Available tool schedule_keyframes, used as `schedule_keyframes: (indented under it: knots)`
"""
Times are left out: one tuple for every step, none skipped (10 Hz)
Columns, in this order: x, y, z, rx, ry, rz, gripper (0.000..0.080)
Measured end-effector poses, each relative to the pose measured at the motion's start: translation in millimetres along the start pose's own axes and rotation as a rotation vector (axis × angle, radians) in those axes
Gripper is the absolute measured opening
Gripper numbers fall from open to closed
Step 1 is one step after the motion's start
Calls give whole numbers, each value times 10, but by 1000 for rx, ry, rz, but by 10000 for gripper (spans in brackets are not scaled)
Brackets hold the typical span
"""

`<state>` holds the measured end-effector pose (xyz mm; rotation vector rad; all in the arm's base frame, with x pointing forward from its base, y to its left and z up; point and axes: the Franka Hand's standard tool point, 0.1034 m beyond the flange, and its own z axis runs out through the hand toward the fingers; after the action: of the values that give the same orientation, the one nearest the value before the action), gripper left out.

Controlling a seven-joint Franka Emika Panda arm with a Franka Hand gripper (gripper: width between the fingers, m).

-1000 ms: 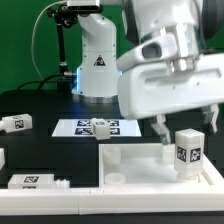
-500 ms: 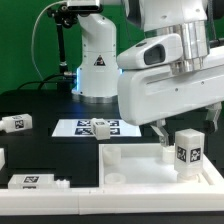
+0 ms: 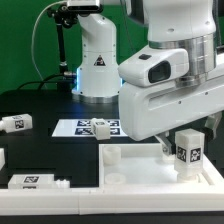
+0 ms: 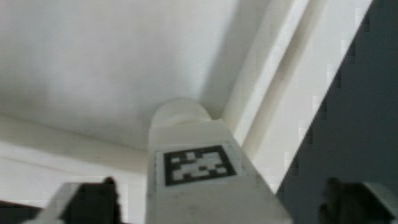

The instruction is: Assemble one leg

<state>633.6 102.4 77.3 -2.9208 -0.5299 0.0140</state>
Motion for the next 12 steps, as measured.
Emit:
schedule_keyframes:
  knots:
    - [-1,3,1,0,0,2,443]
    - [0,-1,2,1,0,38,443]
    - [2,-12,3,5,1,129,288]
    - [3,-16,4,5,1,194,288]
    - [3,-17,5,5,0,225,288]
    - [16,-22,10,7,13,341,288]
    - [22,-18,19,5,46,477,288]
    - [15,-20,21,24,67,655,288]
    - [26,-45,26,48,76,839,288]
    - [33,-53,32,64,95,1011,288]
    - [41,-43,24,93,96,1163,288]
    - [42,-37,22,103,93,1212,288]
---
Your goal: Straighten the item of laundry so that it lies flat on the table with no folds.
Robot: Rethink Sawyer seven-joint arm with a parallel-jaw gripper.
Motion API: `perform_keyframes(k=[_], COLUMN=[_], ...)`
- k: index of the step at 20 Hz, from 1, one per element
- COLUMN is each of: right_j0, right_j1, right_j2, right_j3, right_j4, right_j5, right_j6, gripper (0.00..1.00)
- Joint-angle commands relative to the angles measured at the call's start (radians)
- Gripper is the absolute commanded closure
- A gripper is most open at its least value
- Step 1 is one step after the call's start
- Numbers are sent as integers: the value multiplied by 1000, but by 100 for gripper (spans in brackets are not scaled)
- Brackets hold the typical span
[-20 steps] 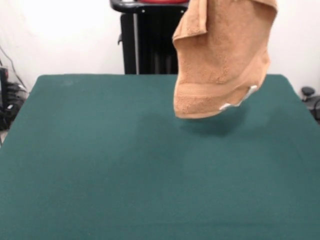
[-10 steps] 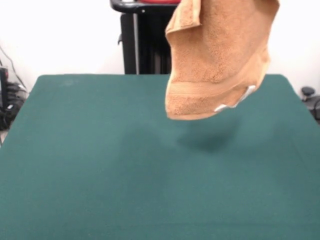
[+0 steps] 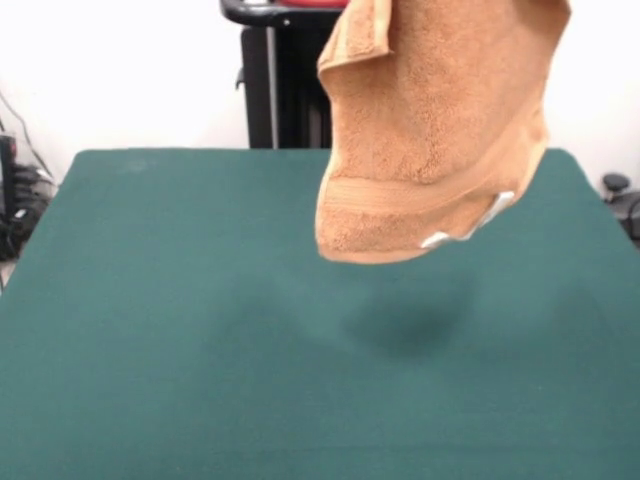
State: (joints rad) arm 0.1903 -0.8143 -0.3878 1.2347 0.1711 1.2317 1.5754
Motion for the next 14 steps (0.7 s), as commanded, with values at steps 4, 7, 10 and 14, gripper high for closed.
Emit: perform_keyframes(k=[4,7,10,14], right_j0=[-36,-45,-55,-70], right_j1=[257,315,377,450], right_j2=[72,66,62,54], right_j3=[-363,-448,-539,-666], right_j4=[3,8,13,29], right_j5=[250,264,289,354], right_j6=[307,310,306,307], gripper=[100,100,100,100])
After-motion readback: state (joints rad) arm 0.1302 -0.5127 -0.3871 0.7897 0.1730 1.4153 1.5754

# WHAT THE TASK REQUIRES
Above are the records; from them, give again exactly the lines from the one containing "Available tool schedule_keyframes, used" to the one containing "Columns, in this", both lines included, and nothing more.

# RESPONSE AREA
Available tool schedule_keyframes, used as `schedule_keyframes: (indented under it: knots)`
"""
Times are left out: one tuple for every step, none skipped (10 Hz)
Columns, in this order: x, y, z, rx, ry, rz, gripper (0.000..0.080)

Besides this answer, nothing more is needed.